This was published a few years ago, but I just came across it recently. It is Close Encounters With Buildings, an article by Jan Gehl, Lotte Johansen Kaefer and Solvejg Reigstad. Gehl is one of the world’s leading urban designers and author of several books including the pathbreaking Life Between Buildings.
“Close Encounters With Buildings” provides an explanation and definition of pedestrian-scale facade design. It reviews several systems for understanding and classifying the characteristics of facades which can either enhance or diminish the attraction and liveliness of pedestrian space.
The building facades, display windows and shop interiors that are closest to walkers have the greatest sensory and emotional impacts. The authors point out that pedestrians at 1 meter (3 feet) distance from a building facade can see less than 3 meters (10 feet) of the building. At 5 meters (16 feet) distance from a building, pedestrians can see about 3.5 meters (11 feet). So the pedestrian scale experience of a building is primarily the experience of the ground floor.
Pedestrians traverse the streetscape at walking speed, at which fine details of architecture and public space design may be perceived. But contemporary buildings are most often built at the car scale, at which functional variety and sensory experience get ratcheted down to the most limited and restricted expression possible. “Modern cities are heavily influenced by confusion over these two scales,” write the authors. As a result, the richness of the public realm is sacrificed.
Carefully differentiated treatment of the interface between building and city was taken for granted in the past: building units were small, shops modest and public space designed primarily to accommodate pedestrian traffic. Building techniques allowed rich detailing that included pillars, pilasters, nooks and niches. Functions and doorways were close together and goods for sale eye-catching. City space became almost inherently intense and inviting due to the short distance between experiences and great functional variety.
Gehl whimsically labels these as “close encounter” buildings. They are also called “active” facades and their performance can be measured both subjectively and objectively. For a study of street activity in Copenhagen, the Centre for Public Space Research at the Royal Danish Academy of Fine Arts developed an evaluation scale to classify the pedestrian attractiveness of facades.
- CATEGORY A: Small units
, many doors (15-20 doors per 100 m). Large variation in function. No blind and few passive units. Lots of character in facade relief — primarily vertical facade articulation. Good details and materials.
- CATEGORY B: Relatively small units (10-14 doors per 100 m). Some variation in function. Few blind or passive units. Facade relief. Many details.

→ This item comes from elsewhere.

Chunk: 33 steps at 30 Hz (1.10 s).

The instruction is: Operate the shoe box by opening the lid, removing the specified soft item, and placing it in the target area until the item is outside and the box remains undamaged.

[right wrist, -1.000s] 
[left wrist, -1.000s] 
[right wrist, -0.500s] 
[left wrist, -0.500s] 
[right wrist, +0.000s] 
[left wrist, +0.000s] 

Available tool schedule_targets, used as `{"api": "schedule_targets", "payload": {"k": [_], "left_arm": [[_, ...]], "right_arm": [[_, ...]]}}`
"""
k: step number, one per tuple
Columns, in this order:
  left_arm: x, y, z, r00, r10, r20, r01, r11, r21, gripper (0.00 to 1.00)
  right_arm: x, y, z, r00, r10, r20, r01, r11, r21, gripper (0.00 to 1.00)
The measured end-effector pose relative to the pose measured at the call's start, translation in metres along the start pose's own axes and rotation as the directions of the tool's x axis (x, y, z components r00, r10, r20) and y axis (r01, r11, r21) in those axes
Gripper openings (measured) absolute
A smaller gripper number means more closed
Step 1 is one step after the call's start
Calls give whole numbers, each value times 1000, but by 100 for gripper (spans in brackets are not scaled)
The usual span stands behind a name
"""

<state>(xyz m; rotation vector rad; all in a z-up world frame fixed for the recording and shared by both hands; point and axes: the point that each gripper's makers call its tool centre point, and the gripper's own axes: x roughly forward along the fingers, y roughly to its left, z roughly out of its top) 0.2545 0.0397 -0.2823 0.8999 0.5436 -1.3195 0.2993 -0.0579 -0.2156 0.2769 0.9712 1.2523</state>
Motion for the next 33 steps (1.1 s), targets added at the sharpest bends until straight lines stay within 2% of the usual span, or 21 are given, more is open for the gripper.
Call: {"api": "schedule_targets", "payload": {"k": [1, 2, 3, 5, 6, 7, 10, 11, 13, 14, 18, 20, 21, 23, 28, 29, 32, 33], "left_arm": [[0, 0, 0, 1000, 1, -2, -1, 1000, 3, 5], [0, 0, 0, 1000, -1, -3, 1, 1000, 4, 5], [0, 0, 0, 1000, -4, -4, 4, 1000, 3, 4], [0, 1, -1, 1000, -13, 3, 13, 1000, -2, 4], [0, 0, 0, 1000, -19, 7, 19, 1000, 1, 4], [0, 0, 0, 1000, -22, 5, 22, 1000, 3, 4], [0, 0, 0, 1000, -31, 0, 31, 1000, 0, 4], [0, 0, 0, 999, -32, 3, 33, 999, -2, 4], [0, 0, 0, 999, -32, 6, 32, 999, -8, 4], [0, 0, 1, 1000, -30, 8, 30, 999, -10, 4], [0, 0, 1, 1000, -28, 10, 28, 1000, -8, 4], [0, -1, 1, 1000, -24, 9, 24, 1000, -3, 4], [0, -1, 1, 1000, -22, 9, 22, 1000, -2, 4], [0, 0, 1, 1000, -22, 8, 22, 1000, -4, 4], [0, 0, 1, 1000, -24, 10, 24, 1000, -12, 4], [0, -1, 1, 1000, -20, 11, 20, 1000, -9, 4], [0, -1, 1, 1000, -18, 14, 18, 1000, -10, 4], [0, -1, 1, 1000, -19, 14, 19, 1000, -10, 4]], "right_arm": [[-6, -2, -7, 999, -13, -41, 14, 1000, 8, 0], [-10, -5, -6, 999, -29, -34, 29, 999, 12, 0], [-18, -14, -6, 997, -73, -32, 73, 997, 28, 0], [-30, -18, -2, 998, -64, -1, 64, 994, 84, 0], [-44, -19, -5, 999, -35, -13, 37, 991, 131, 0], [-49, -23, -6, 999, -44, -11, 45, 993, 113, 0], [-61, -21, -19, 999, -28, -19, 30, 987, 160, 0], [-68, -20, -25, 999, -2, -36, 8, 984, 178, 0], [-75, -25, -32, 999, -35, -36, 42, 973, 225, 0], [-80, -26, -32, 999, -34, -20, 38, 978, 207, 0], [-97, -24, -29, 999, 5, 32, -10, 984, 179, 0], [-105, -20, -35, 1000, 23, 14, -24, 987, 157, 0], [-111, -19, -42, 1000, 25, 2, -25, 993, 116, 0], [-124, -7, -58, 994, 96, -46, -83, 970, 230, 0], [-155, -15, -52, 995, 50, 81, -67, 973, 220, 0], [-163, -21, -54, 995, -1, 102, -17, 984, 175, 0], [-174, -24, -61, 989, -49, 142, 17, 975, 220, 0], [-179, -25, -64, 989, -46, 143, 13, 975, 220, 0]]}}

- CATEGORY C: Mix of large and small units (6-8 doors per 100 m). Modest variation in function. Some blind and passive units. Modest facade relief. Few details.
- CATEGORY D: Large units. Almost no variation in function (2-5 doors per 100 m). Many blind or uninteresting units. No facade relief. Few or no details.
- CATEGORY E: Large units
, few or no doors (0-2 doors per 100 m). No visible variation in function. Blind or passive units. Uniform facades with no relief. No details, nothing to look at.
The study used the following metrics to measure the performance of the different facade categories:
- Number of people passing by the facade per hour
- Speed at which pedestrians passed the facade
- Number of people who turned their heads towards facade as they passed by
- Number of people who stopped in front of the facade
- Number of people who went in or out of a door in the facade
- Number of people who carried out other types of activities or stayed in front of the facade; type of activity and where it took place.
The study found that active facades consistently performed better. Overall, the more active facades had seven times more activity than the less active facades.
These categories have been used to map city districts and classify the attractiveness of streets and blocks. Once the maps are completed, codes may be written for frontage standards that support existing contexts, or that upgrade to a higher level of pedestrian orientation. This has been carried out with positive results in Stockholm and other cities.
And of course, the subjective, intangible qualities of pedestrian environments are equally important. Gehl and his colleagues provide a brief review of cities in Europe and Australia that have had success in creating districts with active, pedestrian-oriented facades, and the design guidelines they employed.
Instead of focusing solely on how many people walk, stop, sit and stand, it is also important to look at quality content, wealth of experiences, and yes, the simple delight in being in cities. … The overriding planning principle has to be: first life, then space, then buildings.
Kudos to Gehl and his colleagues for recognizing the subjective and objective qualities, the tangible and intangible aspects, that are important for creating good civic space. Too often those qualities get short shrift (if not complete dismissal) in new construction. And credit also is due to the officials who have formally recognized and mandated the importance of active, “close encounter” building facades in their cities.
Close Encounters With Buildings, originally published as “Nærkontakt med huse” in the Danish architectural magazine Arkitekten, September 2004 issue. English translation by Karen Steenhard.
Close Encounters With Buildings, a version published in the Spring, 2006 issue of Urban Design International, has more legible versions of certain diagrams and photos.